The State, Law and Religion: Pagan Rome
Dieses Buch, das von einem unserer angesehensten Rechtshistoriker verfasst wurde, analysiert das Zusammenspiel von Recht und Religion im alten Rom. Als solches bietet es eine wichtige neue Perspektive auf das Wesen und die Entwicklung des römischen Rechts in der frühen Republik und im Kaiserreich, bevor das Christentum von Konstantin anerkannt und gefördert wurde.
Im Mittelpunkt des Buches steht das scheinbare Paradoxon, dass das römische Privatrecht bemerkenswert säkular ist, obwohl die Römer bis zum späten zweiten Jahrhundert v. Chr. als das religiöseste Volk der Welt galten (und sich selbst auch so sahen).
Dieses Paradoxon wurde noch dadurch verstärkt, dass die Auslegung des Privatrechts, das sich mit den Beziehungen zwischen Privatpersonen befasste, in den Händen des Päpstlichen Kollegiums lag, einem beratenden Gremium von Priestern.
Alan Watson führt die Wurzeln des Paradoxons - und die Art und Weise, wie sich das römische Recht schließlich entwickelte - auf den Konflikt zwischen Patriziern und Plebejern in der Mitte des fünften Jahrhunderts v. Chr.
zurück. Als die Plebejer die Gleichheit aller Bürger vor dem Gesetz forderten, verfassten die Patrizier als Antwort darauf die Zwölftafeln, ein Gesetzbuch, das nur Angelegenheiten enthielt, die für die Plebejer als angemessen angesehen wurden. Das öffentliche Recht, das sich mit den Beamten und der Verwaltung des Staates befasste, wurde aus dem Gesetzbuch völlig ausgeklammert, so dass die großen Ungleichheiten zwischen den Klassen der römischen Bürger erhalten blieben.

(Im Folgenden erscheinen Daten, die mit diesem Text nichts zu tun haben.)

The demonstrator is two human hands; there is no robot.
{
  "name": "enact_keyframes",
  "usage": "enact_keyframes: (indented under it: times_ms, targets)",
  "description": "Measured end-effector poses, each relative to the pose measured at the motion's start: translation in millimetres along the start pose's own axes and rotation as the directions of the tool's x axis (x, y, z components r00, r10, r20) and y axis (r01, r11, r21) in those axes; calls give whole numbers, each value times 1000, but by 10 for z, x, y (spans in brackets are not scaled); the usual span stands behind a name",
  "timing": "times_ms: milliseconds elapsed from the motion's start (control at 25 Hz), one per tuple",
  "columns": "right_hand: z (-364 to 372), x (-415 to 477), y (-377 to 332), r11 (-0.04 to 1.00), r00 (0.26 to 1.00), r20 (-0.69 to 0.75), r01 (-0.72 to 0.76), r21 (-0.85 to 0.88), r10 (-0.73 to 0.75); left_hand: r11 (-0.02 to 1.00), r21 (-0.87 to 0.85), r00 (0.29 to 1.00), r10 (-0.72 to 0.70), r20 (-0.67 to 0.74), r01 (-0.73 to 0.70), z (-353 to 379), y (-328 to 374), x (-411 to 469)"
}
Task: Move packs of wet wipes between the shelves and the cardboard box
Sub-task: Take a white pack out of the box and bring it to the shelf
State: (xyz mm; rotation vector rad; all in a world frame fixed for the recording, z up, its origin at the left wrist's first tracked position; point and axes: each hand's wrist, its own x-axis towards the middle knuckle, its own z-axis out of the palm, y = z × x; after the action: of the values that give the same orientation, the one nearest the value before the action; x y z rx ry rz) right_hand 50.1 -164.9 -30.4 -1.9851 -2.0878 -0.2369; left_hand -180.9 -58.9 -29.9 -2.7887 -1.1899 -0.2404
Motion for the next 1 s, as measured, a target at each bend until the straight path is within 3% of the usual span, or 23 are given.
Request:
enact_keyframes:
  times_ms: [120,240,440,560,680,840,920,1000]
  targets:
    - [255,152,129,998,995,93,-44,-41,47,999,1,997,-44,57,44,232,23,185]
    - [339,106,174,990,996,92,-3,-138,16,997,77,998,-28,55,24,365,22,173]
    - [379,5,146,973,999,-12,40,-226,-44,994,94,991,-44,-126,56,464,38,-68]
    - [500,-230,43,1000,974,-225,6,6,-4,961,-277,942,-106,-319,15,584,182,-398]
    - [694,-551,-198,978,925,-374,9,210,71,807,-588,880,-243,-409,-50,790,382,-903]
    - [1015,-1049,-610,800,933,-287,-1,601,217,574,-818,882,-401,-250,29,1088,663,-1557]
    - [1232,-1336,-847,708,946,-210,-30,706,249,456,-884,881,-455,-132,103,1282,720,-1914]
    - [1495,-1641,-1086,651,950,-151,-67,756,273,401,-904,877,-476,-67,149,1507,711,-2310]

Auch das religiöse Recht, das als Sache der Patrizierpriester galt, wurde ausgeklammert. Wie Watson feststellt, war die Übertragung des Monopols der Rechtsauslegung an das päpstliche Kollegium ein kluger Schachzug, um die patrizischen Vorteile zu wahren; eine grundlegende Folge war jedoch, dass die für Urteile im Kirchenrecht geeigneten juristischen Argumentationsweisen auf das Privatrecht übertragen wurden, wo sie oft weniger geeignet waren. Eine solche Argumentation, so Watson, besteht sogar in modernen Rechtssystemen fort.
Nachdem er die Grundsätze der römischen Religion und den Inhalt der Zwölftafeln skizziert hat, befasst sich Watson mit Themen wie Formalismus in Religion und Recht, Religion und Eigentum sowie Staatsreligion und Fremdreligion. In seinem abschließenden Kapitel vergleicht er das Recht, das nach der Verabschiedung der Zwölftafelgesetze entstand, mit dem Recht, das unter den frühen römischen Königen gegolten haben soll.